*About this exercise*
Work out how many lines in the material below hold the word "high". Write only the number.
---------- Recorded data
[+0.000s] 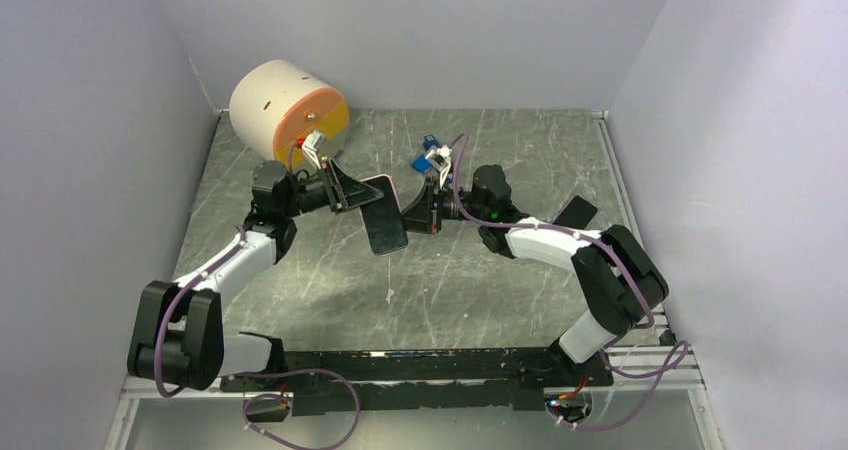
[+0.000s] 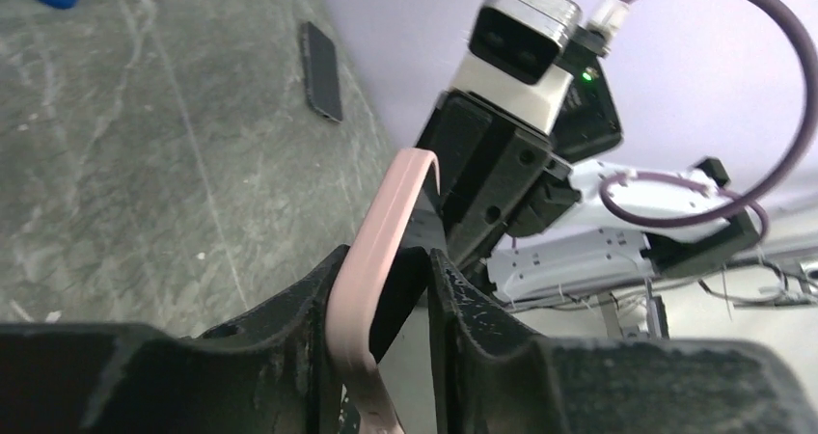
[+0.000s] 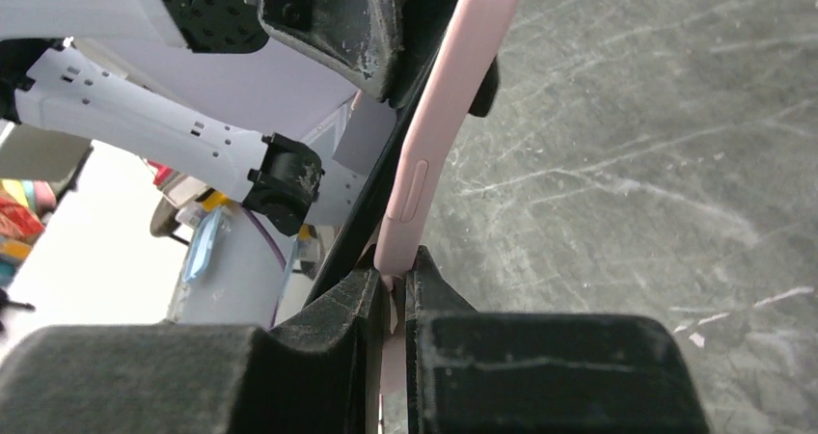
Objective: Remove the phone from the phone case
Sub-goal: Remove the phone case from the phone.
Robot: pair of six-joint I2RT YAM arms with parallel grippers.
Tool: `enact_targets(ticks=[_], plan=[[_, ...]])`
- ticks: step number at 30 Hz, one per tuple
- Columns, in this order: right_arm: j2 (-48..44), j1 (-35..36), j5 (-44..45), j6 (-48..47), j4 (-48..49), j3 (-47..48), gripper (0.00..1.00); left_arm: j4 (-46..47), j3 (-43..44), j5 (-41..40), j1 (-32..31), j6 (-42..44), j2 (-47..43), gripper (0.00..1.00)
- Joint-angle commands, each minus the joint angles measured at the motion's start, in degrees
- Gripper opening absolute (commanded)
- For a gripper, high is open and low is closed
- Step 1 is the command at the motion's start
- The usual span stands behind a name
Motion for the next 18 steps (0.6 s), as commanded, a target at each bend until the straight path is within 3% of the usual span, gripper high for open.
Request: enact_targets(ticks=[1,9,18], plan=[[-1.67,1.62,-2.16,2.90,6.28,1.95,0.00,-5.50,0.68,-12.25,-0.01,5.88,3.19,0.39],[-0.30,0.74,1.53,3.93,2.59,1.27,0.00,-15.21,4.38,-18.36,-0.01,11.66,2.09,0.61],[2.73,-1.19,5.77,9.75,2.05,0.38,0.00,-30.09,7.52,-30.47,-0.75,21.67,-5.04,0.78]])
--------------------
*Written reply*
2